• WHAT IS NEEDED
Write out every line below that includes the word "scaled".

(Records contained in a dataset)

____________

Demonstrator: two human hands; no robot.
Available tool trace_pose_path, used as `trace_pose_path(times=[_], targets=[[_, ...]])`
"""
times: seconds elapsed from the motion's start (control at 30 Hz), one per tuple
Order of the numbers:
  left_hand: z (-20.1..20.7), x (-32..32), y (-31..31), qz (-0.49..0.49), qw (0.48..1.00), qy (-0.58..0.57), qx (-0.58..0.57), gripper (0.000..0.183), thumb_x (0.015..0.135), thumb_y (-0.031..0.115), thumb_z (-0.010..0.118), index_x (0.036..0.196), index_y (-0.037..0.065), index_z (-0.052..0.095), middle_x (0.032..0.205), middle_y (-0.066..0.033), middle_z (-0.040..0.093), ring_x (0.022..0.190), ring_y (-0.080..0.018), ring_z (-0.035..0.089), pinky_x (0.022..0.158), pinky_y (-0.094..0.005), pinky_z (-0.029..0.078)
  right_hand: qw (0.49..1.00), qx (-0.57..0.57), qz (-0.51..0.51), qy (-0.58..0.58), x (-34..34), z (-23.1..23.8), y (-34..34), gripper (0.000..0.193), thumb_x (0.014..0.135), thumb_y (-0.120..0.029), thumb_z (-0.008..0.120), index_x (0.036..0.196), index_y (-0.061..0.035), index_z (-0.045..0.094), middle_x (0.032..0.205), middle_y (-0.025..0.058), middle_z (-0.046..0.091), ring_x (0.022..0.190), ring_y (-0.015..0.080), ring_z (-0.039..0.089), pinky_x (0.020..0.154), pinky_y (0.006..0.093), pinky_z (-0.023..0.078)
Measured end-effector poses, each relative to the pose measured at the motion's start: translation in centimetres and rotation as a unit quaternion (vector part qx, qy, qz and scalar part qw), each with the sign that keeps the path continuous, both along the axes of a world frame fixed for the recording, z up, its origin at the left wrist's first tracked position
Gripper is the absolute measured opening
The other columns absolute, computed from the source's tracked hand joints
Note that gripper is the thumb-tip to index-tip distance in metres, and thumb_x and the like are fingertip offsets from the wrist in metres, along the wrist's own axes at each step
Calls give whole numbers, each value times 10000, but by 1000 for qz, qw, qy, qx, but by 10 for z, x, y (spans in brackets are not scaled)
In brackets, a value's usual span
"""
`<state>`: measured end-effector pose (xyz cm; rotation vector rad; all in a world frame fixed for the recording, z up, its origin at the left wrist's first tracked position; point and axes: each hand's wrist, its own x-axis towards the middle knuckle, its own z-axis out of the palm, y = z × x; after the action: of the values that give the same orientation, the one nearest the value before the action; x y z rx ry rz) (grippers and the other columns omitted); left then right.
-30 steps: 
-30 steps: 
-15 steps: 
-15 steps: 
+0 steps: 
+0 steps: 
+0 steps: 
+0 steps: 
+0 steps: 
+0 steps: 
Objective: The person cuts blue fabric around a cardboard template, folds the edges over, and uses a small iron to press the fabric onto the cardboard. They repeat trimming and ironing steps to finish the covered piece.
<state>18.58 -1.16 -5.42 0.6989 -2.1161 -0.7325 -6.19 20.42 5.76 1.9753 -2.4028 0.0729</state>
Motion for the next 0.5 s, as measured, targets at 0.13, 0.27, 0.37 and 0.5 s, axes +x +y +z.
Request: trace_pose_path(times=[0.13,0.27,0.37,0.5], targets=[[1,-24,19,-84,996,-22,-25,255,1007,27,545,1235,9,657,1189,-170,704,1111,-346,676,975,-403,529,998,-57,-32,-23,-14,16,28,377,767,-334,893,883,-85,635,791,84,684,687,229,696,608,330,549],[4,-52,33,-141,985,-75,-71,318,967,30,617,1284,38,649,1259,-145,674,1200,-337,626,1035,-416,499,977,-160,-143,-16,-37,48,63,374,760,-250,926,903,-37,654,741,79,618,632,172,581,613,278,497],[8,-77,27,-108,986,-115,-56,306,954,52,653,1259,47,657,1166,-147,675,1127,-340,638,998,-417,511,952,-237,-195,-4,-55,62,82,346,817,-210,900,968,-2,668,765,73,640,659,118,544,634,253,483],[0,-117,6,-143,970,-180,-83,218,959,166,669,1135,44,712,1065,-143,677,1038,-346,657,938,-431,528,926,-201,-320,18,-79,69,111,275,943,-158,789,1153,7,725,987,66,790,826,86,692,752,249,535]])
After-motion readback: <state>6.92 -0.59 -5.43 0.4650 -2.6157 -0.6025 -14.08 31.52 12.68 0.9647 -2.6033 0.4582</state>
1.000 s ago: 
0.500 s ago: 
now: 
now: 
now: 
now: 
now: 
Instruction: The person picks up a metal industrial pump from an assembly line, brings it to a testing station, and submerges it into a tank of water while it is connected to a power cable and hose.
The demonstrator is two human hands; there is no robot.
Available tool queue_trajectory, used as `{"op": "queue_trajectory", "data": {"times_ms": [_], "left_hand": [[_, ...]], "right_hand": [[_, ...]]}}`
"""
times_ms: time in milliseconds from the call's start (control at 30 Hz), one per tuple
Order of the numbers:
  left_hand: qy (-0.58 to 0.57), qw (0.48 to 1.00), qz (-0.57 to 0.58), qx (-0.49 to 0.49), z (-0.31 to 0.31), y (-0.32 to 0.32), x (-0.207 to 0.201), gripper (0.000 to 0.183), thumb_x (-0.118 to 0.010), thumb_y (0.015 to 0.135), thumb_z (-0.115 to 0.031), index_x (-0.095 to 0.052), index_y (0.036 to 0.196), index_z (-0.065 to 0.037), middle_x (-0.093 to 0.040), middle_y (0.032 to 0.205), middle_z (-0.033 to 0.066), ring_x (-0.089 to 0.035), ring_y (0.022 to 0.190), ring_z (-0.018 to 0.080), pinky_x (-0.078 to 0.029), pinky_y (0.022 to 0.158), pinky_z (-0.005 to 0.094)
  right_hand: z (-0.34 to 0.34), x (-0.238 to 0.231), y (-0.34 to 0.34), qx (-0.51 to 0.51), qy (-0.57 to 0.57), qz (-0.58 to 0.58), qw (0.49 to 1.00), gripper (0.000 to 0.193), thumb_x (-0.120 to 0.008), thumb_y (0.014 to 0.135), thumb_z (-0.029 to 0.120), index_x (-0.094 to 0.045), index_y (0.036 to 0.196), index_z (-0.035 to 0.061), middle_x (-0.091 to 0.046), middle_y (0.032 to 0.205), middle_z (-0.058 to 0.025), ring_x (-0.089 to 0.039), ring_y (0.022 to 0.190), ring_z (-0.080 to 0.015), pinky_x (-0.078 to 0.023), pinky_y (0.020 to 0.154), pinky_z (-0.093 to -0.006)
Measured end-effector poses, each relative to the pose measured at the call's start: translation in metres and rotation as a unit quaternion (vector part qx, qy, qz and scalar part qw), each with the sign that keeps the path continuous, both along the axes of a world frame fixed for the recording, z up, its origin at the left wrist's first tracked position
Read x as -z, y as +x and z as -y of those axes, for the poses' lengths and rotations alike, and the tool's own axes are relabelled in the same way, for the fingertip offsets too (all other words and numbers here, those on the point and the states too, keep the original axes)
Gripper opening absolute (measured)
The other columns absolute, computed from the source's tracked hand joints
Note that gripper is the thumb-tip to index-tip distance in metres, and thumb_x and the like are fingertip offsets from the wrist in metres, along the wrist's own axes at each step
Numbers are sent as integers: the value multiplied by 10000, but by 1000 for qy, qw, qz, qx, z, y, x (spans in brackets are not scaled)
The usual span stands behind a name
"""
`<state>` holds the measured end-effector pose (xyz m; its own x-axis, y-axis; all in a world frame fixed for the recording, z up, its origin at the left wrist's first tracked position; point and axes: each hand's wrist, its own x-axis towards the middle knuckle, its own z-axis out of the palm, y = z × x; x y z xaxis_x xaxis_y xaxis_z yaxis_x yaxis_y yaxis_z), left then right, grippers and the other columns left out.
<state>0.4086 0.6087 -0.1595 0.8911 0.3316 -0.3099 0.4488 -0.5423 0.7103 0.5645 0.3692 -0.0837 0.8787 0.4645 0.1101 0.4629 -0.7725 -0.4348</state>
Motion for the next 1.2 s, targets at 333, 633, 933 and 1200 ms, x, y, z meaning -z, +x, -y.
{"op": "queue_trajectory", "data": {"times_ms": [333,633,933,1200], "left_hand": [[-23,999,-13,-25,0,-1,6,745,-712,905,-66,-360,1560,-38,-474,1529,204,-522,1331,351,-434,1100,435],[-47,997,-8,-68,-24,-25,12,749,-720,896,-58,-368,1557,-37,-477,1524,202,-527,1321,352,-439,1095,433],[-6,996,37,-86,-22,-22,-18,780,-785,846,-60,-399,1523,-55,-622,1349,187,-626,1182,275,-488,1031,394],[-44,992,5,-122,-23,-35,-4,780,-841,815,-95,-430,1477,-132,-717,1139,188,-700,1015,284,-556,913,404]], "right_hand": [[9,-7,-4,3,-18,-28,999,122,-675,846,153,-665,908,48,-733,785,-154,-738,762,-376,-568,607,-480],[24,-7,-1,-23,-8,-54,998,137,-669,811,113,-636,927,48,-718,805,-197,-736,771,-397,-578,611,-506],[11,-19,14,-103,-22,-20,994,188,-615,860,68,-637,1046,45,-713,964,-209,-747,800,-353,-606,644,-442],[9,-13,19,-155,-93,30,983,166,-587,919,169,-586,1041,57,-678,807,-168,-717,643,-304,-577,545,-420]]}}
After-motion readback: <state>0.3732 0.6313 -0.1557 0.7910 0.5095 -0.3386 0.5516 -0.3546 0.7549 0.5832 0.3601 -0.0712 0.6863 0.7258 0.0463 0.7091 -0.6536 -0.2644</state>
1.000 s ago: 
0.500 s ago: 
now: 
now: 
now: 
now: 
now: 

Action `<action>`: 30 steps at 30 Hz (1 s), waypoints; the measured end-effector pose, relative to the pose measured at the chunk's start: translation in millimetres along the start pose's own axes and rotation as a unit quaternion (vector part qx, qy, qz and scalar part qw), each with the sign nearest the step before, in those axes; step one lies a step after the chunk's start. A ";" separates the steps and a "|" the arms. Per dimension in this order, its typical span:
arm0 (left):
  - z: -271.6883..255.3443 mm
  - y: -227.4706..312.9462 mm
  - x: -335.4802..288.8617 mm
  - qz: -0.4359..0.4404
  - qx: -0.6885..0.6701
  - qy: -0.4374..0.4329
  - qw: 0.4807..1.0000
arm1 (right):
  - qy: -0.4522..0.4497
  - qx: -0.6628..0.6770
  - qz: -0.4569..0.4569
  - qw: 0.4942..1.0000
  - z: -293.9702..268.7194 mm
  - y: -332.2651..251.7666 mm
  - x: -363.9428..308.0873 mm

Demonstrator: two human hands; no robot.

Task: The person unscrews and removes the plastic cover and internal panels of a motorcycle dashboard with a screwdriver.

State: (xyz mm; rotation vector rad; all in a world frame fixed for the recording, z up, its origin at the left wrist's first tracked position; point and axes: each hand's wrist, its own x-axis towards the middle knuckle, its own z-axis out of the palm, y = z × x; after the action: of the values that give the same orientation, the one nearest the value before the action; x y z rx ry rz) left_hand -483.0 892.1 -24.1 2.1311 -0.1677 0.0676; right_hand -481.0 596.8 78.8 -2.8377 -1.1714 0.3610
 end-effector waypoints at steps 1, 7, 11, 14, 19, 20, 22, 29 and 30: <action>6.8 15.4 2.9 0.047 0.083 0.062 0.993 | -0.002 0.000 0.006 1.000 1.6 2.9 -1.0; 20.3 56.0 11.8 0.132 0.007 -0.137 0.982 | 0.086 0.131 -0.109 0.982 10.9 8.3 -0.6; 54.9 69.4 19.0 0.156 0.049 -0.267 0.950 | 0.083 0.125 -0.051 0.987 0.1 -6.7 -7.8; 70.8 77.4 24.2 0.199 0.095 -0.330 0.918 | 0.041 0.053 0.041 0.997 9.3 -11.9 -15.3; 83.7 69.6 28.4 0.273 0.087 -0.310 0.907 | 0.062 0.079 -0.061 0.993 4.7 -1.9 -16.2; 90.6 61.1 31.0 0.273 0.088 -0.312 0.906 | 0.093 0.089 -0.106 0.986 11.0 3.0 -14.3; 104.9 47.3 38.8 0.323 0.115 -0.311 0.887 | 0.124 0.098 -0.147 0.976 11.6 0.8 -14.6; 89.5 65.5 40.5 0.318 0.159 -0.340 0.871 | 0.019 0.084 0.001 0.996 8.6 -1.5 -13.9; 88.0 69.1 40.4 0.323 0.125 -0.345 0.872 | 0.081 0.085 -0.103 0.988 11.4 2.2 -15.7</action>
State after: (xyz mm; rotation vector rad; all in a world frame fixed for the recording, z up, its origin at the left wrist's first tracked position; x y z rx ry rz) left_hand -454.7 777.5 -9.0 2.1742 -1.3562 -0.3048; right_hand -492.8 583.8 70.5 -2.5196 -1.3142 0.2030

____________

• REPLY TO THE EXERCISE
Calls give whole numbers, each value times 10000, but by 1000 for qz, qw, qy, qx, but by 10 for z, x, y (spans in brackets are not scaled)
Numbers are sent as integers: the value multiplied by 10000, but by 1000 for qy, qw, qz, qx, z, y, x (spans in brackets are not scaled)

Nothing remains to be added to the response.